Iran says Quds force in Syria, fighting rages in Damascus
MILITARY PRESENCE – BUT NOT FOREIGN INTERVENTION” – September 16, 2012 – The Daily Star Lebanon – DAMASCUS: Syrian troops Sunday fought rebel fighters in the country’s two main cities Damascus and Aleppo, as Iran acknowledged for the first time it has elite forces present in Syria and Lebanon as “counselors.”
A child and a media activist meanwhile killed overnight in Aleppo, where the army and rebels have fought fierce battles since July to control Syria’s second city and commercial hub. The commander of Iran’s Revolutionary Guards told a news conference in Tehran on Sunday that members of his elite special operations unit, the Quds Force, are present in Syria and Lebanon but insisted they were only there to provide “counsel.”
“A number of Quds Force members are present in Syria and Lebanon… we provide (these countries) with counsel and advice, and transfer experience to them,” Guards commander Brigadier General Mohammad Ali Jafari said.
“But it does not mean that we have a military presence there,” he added.
Several Western and Arab countries accuse Iran of giving military aid to President Bashar al-Assad’s regime as the Syria conflict becomes increasingly bloody.
The latest violence comes after Lakhdar Brahimi, the UN-Arab League envoy to Syria, warned after meeting President Bashar Assad in Damascus on Saturday that the conflict threatens both the region and the world at large.
“The crisis is dangerous and getting worse, and it is a threat to the Syrian people, the region and the world,” said the newly appointed Brahimi, who took over as envoy earlier this month from former UN chief Kofi Annan.
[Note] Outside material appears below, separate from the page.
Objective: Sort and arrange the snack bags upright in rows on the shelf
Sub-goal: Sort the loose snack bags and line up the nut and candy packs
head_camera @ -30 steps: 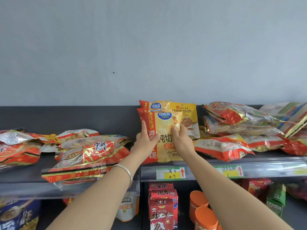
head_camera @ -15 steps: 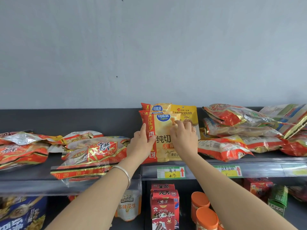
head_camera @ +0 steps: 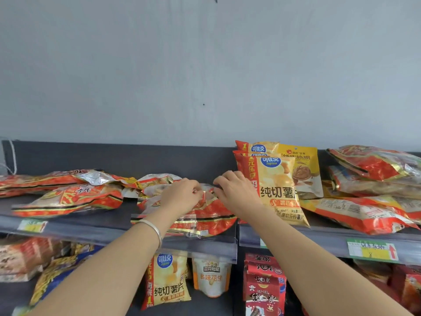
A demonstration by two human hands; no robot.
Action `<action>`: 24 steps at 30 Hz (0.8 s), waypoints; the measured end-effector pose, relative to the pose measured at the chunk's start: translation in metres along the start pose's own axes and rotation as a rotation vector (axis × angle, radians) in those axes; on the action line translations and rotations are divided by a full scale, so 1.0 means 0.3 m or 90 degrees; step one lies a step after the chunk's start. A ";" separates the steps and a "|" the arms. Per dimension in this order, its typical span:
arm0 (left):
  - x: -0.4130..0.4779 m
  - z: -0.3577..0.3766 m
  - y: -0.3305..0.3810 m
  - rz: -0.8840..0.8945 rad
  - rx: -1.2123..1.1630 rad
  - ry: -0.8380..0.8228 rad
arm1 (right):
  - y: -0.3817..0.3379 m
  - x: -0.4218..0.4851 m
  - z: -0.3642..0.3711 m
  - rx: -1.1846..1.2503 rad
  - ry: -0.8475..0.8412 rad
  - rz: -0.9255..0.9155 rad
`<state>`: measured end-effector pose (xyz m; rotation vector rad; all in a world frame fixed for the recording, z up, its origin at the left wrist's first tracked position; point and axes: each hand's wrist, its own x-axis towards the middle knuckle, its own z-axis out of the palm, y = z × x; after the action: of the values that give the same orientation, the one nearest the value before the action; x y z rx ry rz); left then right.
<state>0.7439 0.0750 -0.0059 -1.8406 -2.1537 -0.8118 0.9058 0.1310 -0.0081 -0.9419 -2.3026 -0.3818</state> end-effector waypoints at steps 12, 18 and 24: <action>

The 78-year-old veteran Algerian troubleshooter, on his first Damascus visit since replacing Annan who quit after a hard-sought peace deal he brokered became a dead letter, stressed that “the solution can only come from the Syrian people.” He said he currently had “no plan” to tackle the crisis, but a strategy will be “set… after listening to all internal, regional and international parties.”
Assad, quoted by state television, said dialogue between Syrians held the key to a solution and called on foreign countries to stop supplying arms to his foes. “The success of political action is dependent on putting pressure on the countries that finance and train the terrorists, and which bring weapons into Syria, until they stop doing so,” Assad said. Syrian’s violence has spilled over into Lebanon where supporters and opponents of the Damascus regime have squared off in often deadly clashes over the past months.
On Saturday the 85-year-old pontiff had words of praise for young Syrians, saying: “I want to tell you how much I admire your courage.”Pupils headed back to schools on Sunday across Damascus, where most establishments reopened for a new term, which a UNICEF spokeswoman has described as one of “immense challenge.” “For children, being back at school is one of the most effective ways of giving them a sense of stability, hope and normality,” said UNICEF’s Marixie Mercado. “It really is a hugely important way of enabling children who have gone through a nightmare to see that they do have a future.”